芦のやのなだのしほやき我なれやよるはすがらにくゆりわぶらん
| ashi no ya no nada no shioyaki ware nare ya yoru wa sugara ni kuyuriwaburan | Beneath a roof of reeds At Nada roasting salt Am I! All night long, Smouldering with painful passion… |
470


Round Seven
Left (Both Judges – Win)
音にさへ袂をぬらす時雨かな槙の板屋のよはの寝覚に
| oto ni sae tamoto o nurasu shigure kana maki no itaya ni yowa no nezame ni | Even the sound Does soak my sleeves with A shower Striking my roof of cedar boards, Awaking at midnight… |
Lord Sadanobu
13
Right
しぐれとて柞の杜にたちよれば木のはとともに降りかかるかな
| shigure tote hahaso no mori ni tachiyoreba ko no ha to tomo ni furikakaru kana | When with a shower’s fall Within the oak forest I head to stand Together with the leaves, It strikes me as it falls! |
Lord Munekuni
14
Toshiyori states: the first poem’s composition on one’s sleeves getting soaked on hearing a sound is extremely charming.
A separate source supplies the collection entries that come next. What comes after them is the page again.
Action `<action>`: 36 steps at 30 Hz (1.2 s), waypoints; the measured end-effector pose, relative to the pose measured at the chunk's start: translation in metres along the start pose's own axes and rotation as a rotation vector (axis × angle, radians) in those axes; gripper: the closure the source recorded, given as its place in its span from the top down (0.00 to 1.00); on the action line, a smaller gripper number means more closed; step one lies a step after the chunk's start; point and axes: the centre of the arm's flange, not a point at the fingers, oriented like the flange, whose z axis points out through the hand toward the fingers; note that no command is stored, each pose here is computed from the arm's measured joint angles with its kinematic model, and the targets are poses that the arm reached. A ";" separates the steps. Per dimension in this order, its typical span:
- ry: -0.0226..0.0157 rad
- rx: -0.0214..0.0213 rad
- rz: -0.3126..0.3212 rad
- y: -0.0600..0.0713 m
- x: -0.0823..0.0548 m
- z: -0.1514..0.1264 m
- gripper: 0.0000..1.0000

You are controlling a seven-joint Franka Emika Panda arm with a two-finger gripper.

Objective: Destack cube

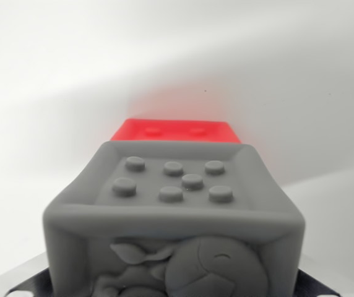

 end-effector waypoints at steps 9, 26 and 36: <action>-0.0001 -0.0003 0.000 0.000 0.000 0.000 0.00; 0.0000 0.0029 0.000 -0.001 0.000 -0.017 0.00; -0.0004 0.0041 0.000 -0.001 0.000 -0.035 0.00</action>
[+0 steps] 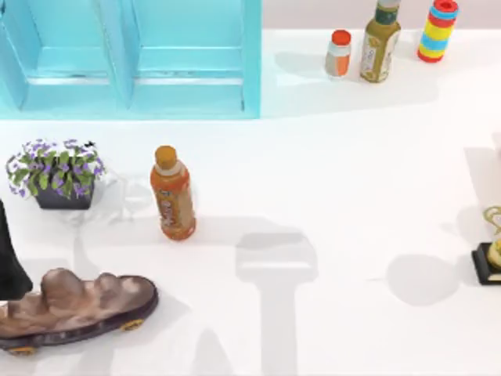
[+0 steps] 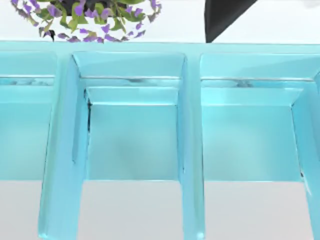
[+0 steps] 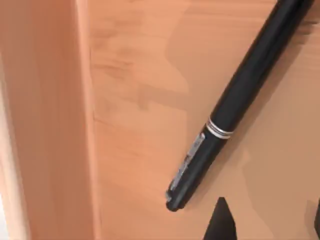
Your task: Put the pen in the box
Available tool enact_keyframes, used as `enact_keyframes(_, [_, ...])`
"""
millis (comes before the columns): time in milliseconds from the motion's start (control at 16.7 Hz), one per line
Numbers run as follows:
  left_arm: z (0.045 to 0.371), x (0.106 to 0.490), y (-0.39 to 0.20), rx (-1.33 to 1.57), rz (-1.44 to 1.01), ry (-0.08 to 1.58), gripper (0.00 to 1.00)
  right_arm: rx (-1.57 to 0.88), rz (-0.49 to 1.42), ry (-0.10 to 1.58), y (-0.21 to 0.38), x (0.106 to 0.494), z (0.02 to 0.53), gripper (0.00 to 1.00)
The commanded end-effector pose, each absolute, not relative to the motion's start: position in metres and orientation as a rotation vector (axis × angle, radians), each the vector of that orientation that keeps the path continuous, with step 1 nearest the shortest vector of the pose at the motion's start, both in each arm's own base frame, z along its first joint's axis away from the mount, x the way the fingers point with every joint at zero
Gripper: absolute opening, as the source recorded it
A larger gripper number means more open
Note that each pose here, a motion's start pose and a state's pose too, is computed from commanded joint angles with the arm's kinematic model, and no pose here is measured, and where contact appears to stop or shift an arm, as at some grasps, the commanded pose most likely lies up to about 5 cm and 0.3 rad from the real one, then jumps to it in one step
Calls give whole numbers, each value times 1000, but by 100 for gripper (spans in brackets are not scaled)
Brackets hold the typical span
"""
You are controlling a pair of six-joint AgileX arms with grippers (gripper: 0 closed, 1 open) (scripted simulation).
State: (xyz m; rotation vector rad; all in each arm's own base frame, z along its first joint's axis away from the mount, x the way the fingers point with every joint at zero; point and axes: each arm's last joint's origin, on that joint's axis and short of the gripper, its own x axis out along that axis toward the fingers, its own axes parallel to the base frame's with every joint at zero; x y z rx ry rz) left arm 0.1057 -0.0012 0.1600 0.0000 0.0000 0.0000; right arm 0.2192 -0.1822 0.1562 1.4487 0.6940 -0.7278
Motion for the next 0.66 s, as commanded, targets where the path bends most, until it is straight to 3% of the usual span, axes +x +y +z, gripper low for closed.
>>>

It sounds like that’s really how it is. The latter poem, too, is smooth, and the final line appears to have had some thought put into it, so I dread having to say that the first poem wins.
Mototoshi states: ‘a shower at midnight upon a roof of cedar boards’ is a particularly superlative image, and that this would drench one’s sleeves is also extremely charming. While ‘the oak forest’ does not appear bad, it’s not that remarkable, and ‘waking at midnight’ is something that certainly occurs, I feel.




Round Eighteen
Left (Tie)
なにはがたあしのまろやのたびねにはしぐれはのきのしづくにぞしる
| naniwagata ashi no maroya no tabine ni wa shigure wa noki no shizuku ni zo shiru | In Naniwa’s tidelands, In a reed-roofed hut, Dozing on my travels— A shower by the eaves Dripping droplets is revealed! |
Lord Tsunemori
85
Right
つのくにのこやのたびねにしぐれしてなにかはもらむあしのやへぶき
| tsu no kuni no koya no tabine ni shigureshite nani ka wa moramu ashi no yaebuki | In the land of Tsu In Koya, in a hut dozing on my travels During a shower— Will anything drip through My roof’s eightfold thatch? |
Lord Yorisuke
86
Both Left and Right are set in a traveller’s lodge in Sesshū province, but the Left appears to lack configuration and conception, it has long been said that using four of the character in a poem in a poetry match is a fault, but it does not sound to me as if the four uses of no here are a particular problem. With that being said, starting with ‘dozing on my travels’ [tabine ni wa]and then having ‘a shower by the eaves’ [shigure ni wa] uses wa twice and this seems to sound a bit discordant. The Right, while it refers to the same sort of shower from a cloudless sky, starts with ‘during a shower’ and follows this with ‘will anything drip through?’, which seems to sound a bit contradictory. I can’t help but feel it would have been better had it been ‘even though it showers’ and then had ‘will anything’. However, both poems are about reed roofed huts during a shower and it really is difficult to distinguish between them. Thus, I make this a tie.


Round Twelve
Left
しぐれにはいほりもささじくさまくらおときくとてもぬれぬそでかは
| shigure ni wa iori mo sasaji kusamakura oto kiku tote mo nurenu sode ka wa | Caught in a shower, I’d not erect my hut, for Upon a grassy pillow Listening to the sound, still Would my sleeves be soaked! |
Tsunemasa
73
Right (Win)
たまもふくいそやがしたにもるしぐれたびねのそでもしほたれよとや
| tamamo fuku isoya ga shita ni moru shigure tabine no sode mo shiotareyo to ya | Thatched with gemweed is My roof upon the rocky shore, beneath it Drips a shower, so My sleeves, as I doze upon my travels, Wet with the salty tides – should I say that? |
Nakatsuna
74
The Left wonders whether his sleeves would be soaked, listening to the sound of a shower after abandoning all thought of a hut and grassy pillow—this seems extremely charming, but the configuration and sequencing of the Right, beginning with ‘thatched with gemweed’ and continuing with ‘my sleeves, as I doze upon my travels, / Wet with salty tides’, is extremely moving, isn’t it! Thus I have to award a win, once more, to the poem of the Right.